**ABOUT THIS EXERCISE:**
Filter the listing so that only lines with the word "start" remain.

**GIVEN MATERIAL:**
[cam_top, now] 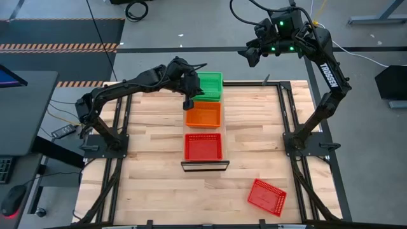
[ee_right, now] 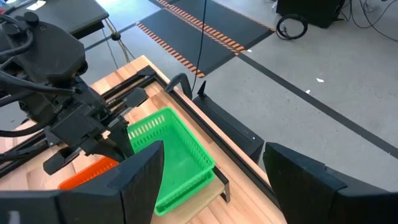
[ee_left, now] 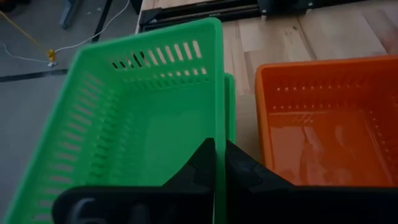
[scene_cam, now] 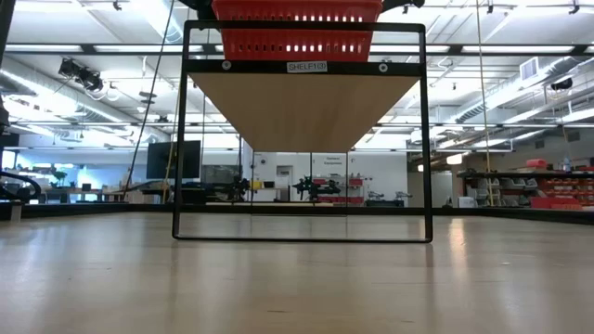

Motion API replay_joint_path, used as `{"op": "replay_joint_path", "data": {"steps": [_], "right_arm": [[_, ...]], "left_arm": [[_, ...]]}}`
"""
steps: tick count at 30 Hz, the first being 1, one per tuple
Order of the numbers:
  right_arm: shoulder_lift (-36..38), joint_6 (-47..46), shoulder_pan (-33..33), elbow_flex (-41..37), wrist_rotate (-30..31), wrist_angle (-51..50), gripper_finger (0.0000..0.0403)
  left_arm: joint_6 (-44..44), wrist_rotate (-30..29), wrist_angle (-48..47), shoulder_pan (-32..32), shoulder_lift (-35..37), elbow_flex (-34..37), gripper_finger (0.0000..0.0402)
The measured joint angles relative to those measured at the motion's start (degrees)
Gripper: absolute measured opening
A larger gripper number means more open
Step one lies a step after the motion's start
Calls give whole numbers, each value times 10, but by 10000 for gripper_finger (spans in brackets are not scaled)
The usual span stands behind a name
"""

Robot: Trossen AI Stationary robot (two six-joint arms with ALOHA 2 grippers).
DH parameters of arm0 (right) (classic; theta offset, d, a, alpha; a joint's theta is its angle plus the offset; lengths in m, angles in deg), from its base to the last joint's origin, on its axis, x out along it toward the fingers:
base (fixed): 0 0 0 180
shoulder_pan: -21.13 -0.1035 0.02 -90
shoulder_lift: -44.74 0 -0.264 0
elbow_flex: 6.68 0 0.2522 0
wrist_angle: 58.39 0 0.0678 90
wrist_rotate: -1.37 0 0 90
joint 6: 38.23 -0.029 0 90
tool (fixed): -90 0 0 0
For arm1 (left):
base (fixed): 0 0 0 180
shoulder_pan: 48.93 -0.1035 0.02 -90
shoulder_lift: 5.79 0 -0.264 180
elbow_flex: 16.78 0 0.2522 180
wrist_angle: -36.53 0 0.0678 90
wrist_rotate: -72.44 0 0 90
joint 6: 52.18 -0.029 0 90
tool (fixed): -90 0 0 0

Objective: Stack baskets on shelf by color
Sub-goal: Stack the green bin on top of the green bin on the shelf

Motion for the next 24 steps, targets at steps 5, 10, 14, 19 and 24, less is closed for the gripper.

**RESULT:**
The measured joint angles relative to those measured at the motion's start (degrees)
Step one lies a step after the motion's start

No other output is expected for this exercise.